FORT LAUDERDALE, Fla. – UPDATE: Local 10 News has learned from a Broward Sheriff's Office internal memo written the day after this story aired that one of the officers named in FDLE reports, Lt. Brad Ostroff, has been cleared of wrongdoing after it was determined that Ostroff was not in possession of the out-of-state tag in question at the time SunPass violations were accumulated. It's not clear at this point who was using that BSO vehicle at the time. The investigation remains open and is in the hands of the State Attorney's Office.
On paper, it seemed that Dorothy Rudnick was one of the worst SunPass toll violators in Florida. A license tag associated with Rudnick racked up nearly $3,000 in toll violations in South Florida. The state sent Rudnick one violation after another to her home in Killeen, Texas -- so many that she finally stopped opening them.

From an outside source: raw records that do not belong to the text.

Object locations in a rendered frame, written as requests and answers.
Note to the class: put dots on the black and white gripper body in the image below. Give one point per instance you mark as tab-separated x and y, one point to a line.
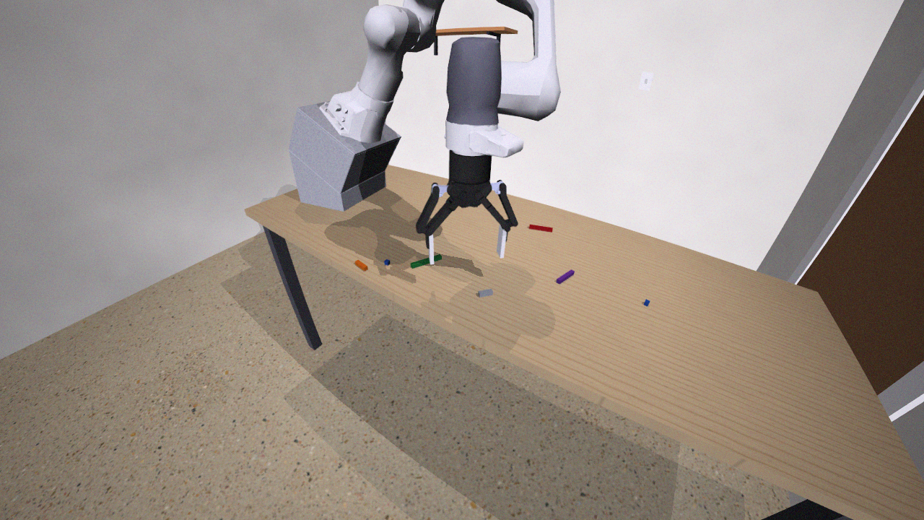
469	170

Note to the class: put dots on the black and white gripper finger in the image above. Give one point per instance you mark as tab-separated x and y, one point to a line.
504	225
429	228

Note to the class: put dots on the green rod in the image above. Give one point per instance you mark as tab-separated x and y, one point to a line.
425	261

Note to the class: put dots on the purple rod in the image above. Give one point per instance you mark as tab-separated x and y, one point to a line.
565	276

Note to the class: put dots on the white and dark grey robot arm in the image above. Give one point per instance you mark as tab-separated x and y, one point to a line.
529	89

Rudnick told investigators with the Florida Department of Law Enforcement that the tag had been affixed to a car she'd given her son years before that had been impounded and never returned after his DUI arrest in 2007.
Those investigators already knew that. That expired Texas tag somehow wound up on the back of a take-home Chevrolet Silverado assigned to Broward Sheriff's Office Sgt. Tony Garcia, according to FDLE reports obtained by Local 10 News.
It was a scene that was playing out in other homes in South Florida. Jesus Rodriguez was also hounded by SunPass for toll violations that were associated to a New York tag that he told investigators he'd traded in at the Coral Springs Auto Mall in 2002. That tag somehow wound up on the back of BSO Maj. Donn Peterson's take-home vehicle and was associated with at least $800 in violations, according to FDLE reports.
As Rodriguez was hit with toll violations, he filed two police reports to document that he no longer had ownership of the tag.
Bonnie Feit, of Delray Beach, was also hit with numerous SunPass violations on a tag that she'd turned into the state of New York several years before. She told investigators she had no idea how it racked up more than $1,500 in SunPass violations on the back of numerous vehicles and had turned up on a BSO take-home car being driven by an unknown employee.
Then there was Timothy Hughett, an inmate in a Kentucky prison serving his sentence on an attempted murder of police officer conviction. His car had been impounded after his arrest in 2009 and, according to FDLE records, somehow ended up on the take-home car of BSO Lt. Brad Ostroff. The tag had a little more than $50 in SunPass violations.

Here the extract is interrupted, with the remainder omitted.